• _What is being asked_
Look through the records below for the line with "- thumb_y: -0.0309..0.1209". Return that line and each one after it up to and including the line with "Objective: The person", exactly.

+++ The data

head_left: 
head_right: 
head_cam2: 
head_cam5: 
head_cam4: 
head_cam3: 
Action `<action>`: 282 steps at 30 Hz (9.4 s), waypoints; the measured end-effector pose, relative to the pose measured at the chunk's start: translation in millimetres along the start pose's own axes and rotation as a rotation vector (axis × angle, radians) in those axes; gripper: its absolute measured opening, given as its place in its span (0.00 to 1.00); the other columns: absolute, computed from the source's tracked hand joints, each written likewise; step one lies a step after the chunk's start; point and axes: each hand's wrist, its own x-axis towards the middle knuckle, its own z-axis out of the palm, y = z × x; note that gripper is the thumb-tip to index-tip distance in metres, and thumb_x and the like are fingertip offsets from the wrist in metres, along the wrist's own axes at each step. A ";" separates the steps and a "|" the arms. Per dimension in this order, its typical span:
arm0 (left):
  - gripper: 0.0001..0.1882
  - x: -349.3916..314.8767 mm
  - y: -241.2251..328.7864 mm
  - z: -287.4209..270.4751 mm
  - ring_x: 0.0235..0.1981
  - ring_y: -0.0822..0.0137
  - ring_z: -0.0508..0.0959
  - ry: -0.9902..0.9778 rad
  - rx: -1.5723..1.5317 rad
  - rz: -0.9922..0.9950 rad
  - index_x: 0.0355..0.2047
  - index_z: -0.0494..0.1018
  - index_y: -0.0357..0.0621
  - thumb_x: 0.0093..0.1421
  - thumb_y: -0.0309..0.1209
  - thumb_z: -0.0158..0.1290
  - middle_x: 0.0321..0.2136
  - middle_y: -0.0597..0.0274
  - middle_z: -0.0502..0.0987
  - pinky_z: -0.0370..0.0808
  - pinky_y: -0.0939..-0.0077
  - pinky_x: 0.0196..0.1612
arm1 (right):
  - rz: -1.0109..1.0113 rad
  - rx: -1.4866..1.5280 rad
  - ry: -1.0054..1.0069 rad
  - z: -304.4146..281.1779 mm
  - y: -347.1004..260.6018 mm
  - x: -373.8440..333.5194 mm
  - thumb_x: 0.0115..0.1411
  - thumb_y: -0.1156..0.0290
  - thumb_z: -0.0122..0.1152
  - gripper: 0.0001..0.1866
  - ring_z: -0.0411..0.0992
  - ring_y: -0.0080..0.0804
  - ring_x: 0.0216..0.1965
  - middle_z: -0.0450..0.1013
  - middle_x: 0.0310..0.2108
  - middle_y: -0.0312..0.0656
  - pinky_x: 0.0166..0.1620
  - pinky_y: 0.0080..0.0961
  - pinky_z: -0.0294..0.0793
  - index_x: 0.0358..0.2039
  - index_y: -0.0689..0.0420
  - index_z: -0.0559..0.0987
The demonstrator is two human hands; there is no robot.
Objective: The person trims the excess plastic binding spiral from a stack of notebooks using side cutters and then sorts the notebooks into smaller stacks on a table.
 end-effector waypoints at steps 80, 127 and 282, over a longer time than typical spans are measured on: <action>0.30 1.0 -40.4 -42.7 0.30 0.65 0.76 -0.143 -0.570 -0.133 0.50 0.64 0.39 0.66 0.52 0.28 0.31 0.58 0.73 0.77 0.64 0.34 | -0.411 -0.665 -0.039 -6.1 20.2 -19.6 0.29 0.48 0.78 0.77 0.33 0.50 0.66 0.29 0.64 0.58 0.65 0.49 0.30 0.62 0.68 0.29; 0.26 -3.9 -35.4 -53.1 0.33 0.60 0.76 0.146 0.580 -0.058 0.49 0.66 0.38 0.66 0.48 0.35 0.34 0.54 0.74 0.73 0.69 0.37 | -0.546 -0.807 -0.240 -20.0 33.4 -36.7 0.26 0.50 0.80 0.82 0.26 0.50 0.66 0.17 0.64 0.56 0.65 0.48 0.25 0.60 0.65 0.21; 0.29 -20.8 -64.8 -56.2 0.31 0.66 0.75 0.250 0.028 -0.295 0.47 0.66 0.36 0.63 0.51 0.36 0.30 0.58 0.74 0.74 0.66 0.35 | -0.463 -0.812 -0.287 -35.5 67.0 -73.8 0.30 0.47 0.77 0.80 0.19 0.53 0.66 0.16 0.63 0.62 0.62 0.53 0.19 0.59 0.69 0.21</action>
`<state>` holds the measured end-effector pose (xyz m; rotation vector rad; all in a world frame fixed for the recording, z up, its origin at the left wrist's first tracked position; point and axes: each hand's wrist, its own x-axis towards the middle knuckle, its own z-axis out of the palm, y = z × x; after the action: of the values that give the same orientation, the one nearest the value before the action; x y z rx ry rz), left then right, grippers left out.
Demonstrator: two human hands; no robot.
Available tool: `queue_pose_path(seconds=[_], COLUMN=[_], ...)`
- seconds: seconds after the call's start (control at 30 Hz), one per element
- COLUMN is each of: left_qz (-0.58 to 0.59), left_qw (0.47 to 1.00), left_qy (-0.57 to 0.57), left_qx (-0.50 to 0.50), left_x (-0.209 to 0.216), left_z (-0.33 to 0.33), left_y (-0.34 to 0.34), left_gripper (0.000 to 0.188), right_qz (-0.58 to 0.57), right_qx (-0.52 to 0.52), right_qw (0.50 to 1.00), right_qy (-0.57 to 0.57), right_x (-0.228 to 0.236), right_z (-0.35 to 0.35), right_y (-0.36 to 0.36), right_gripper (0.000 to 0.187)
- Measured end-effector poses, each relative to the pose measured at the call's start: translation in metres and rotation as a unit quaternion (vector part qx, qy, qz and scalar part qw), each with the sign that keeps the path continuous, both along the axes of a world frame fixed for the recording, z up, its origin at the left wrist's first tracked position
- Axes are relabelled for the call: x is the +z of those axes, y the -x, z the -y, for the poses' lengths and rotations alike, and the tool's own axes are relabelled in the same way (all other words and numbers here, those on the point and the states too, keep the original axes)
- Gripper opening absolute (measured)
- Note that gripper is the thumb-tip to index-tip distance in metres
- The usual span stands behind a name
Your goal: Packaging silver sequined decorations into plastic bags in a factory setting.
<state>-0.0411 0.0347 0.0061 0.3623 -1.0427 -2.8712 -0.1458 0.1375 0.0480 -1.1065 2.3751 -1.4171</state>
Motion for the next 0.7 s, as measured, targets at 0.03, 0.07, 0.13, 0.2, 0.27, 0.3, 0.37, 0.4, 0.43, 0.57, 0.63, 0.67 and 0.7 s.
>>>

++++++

• _Solved exercise_
  - thumb_y: -0.0309..0.1209
  - thumb_z: -0.0158..0.1290
  - middle_x: 0.0321..0.2136
  - middle_y: -0.0597..0.0274
  - middle_z: -0.0502..0.0987
  - pinky_z: -0.0370..0.0808
  - pinky_y: -0.0939..-0.0077
  - pinky_x: 0.0196..0.1612
arm1 (right):
  - rz: -1.0109..1.0113 rad
  - rx: -1.4866..1.5280 rad
  - ry: -1.0054..1.0069 rad
  - z: -304.4146..281.1779 mm
  - y: -347.1004..260.6018 mm
  - x: -373.8440..333.5194 mm
  - thumb_x: 0.0115..0.1411
  - thumb_y: -0.1156..0.0290
  - thumb_z: -0.0122..0.1152
  - gripper: 0.0001..0.1866
  - ring_z: -0.0411..0.0992
  - ring_y: -0.0080..0.0804
  - ring_x: 0.0216..0.1965
  - middle_z: -0.0450..0.1013
  - middle_x: 0.0310..0.2108
  - middle_y: -0.0312..0.0656
  - pinky_x: 0.0166..0.1620
  - pinky_y: 0.0080..0.0961
  - pinky_z: -0.0294..0.0793
  - index_x: 0.0358..0.2039
  - index_y: -0.0689..0.0420
  - index_z: -0.0559..0.0987
The demonstrator is two human hands; there is no robot.
Objective: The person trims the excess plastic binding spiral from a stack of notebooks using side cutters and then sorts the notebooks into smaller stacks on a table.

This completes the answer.